As previously described, hardware elements 910 and computer-readable media 906 are representative of instructions, modules, programmable device logic and/or fixed device logic implemented in a hardware form that may be employed in some implementations to implement at least some aspects of the techniques described herein. Hardware elements may include components of an integrated circuit or on-chip system, an application-specific integrated circuit (ASIC), a field-programmable gate array (FPGA), a complex programmable logic device (CPLD), and other implementations in silicon or other hardware devices. In this context, a hardware element may operate as a processing device that performs program tasks defined by instructions, modules, and/or logic embodied by the hardware element as well as a hardware device utilized to store instructions for execution, e.g., the computer-readable storage media described previously.

Combinations of the foregoing may also be employed to implement various techniques and modules described herein. Accordingly, software, hardware, or program modules and other program modules may be implemented as one or more instructions and/or logic embodied on some form of computer-readable storage media and/or by one or more hardware elements 910. The computing device 902 may be configured to implement particular instructions and/or functions corresponding to the software and/or hardware modules. Accordingly, implementation of modules that are executable by the computing device 902 as software may be achieved at least partially in hardware, e.g., through use of computer-readable storage media and/or hardware elements 910 of the processing system. The instructions and/or functions may be executable/operable by one or more articles of manufacture (for example, one or more computing devices 902 and/or processing systems 904) to implement techniques, modules, and examples described herein.

As further illustrated in FIG. 9, the example system 900 enables ubiquitous environments for a seamless user experience when running applications on a personal computer (PC), a television device, and/or a mobile device. Services and applications run substantially similar in all three environments for a common user experience when transitioning from one device to the next while utilizing an application, playing a video game, watching a video, and so on.

In the example system 900, multiple devices are interconnected through a central computing device. The central computing device may be local to the multiple devices or may be located remotely from the multiple devices. In one implementation, the central computing device may be a cloud of one or more server computers that are connected to the multiple devices through a network, the Internet, or other data communication link.

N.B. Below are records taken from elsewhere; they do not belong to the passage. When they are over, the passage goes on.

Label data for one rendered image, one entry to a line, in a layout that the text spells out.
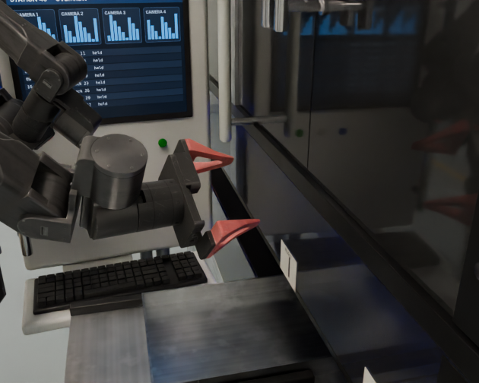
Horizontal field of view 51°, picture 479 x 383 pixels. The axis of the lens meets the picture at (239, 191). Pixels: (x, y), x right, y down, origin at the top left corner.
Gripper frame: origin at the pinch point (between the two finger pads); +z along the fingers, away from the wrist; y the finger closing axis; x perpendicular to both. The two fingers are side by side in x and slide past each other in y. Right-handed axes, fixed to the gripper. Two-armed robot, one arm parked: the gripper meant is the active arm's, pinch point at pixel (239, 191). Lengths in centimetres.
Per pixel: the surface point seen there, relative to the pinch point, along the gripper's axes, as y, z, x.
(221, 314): -6.4, 9.4, 39.8
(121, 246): 25, 3, 72
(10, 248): 112, -12, 250
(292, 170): 6.7, 16.3, 8.9
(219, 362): -15.7, 2.8, 32.8
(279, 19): 17.0, 7.3, -13.7
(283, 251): -2.1, 17.8, 23.1
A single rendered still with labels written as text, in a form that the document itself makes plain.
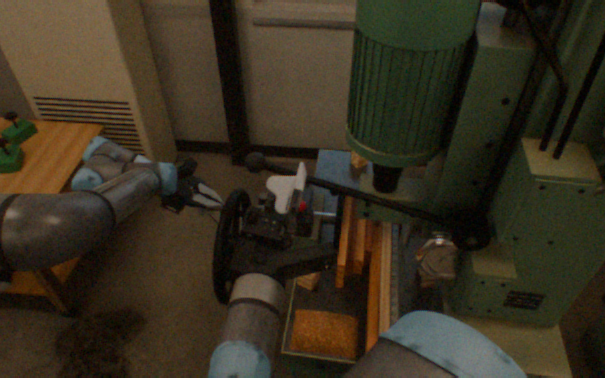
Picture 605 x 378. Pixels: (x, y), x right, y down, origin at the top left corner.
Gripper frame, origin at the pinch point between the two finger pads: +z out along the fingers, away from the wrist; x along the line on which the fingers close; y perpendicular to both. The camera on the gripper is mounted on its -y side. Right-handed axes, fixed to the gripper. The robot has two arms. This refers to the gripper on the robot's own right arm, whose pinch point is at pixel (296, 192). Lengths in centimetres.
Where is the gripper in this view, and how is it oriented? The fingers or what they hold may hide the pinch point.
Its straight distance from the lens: 81.6
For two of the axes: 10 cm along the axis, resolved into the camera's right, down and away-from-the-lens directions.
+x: -2.3, 6.6, 7.2
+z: 1.5, -7.1, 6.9
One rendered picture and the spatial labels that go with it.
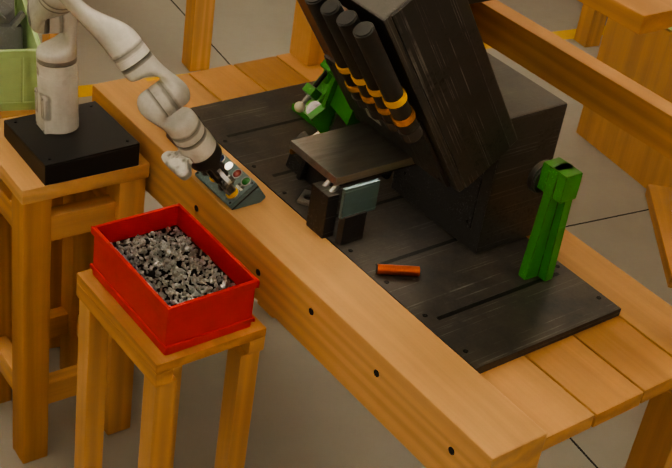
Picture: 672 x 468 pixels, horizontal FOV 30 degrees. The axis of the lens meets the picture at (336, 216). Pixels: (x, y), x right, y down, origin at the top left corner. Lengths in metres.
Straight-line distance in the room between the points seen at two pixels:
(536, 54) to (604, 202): 2.04
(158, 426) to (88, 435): 0.38
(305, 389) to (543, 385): 1.34
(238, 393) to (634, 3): 1.13
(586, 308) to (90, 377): 1.09
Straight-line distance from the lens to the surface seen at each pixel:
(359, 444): 3.55
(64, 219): 3.00
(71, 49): 2.90
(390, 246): 2.72
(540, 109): 2.65
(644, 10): 2.44
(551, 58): 2.88
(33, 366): 3.21
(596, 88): 2.80
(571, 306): 2.68
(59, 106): 2.96
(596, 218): 4.78
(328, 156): 2.55
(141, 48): 2.49
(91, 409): 2.91
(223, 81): 3.33
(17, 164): 2.97
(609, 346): 2.63
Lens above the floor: 2.41
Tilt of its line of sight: 33 degrees down
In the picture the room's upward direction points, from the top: 9 degrees clockwise

In one implementation, this interconnection architecture enables functionality to be delivered across multiple devices to provide a common and seamless experience to a user of the multiple devices. Each of the multiple devices may have different physical requirements and capabilities, and the central computing device uses a platform to enable the delivery of an experience to the device that is both tailored to the device and yet common to all devices. In one implementation, a class of target devices is created and experiences are tailored to the generic class of devices. A class of devices may be defined by physical features, types of usage, or other common characteristics of the devices.

In various implementations, the computing device 902 may assume a variety of different configurations, such as for computer 914, mobile 916, and television 918 uses. Each of these configurations includes devices that may have generally different constructs and capabilities, and thus the computing device 902 may be configured according to one or more of the different device classes. For instance, the computing device 902 may be implemented as the computer 914 class of a device that includes a personal computer, desktop computer, a multi-screen computer, laptop computer, netbook, and so on.

The computing device 902 may also be implemented as the mobile 916 class of device that includes mobile devices, such as a mobile phone, portable music player, portable gaming device, a tablet computer, a wearable device, a multi-screen computer, and so on. The computing device 902 may also be implemented as the television 918 class of device that includes devices having or connected to generally larger screens in casual viewing environments. These devices include televisions, set-top boxes, gaming consoles, and so on.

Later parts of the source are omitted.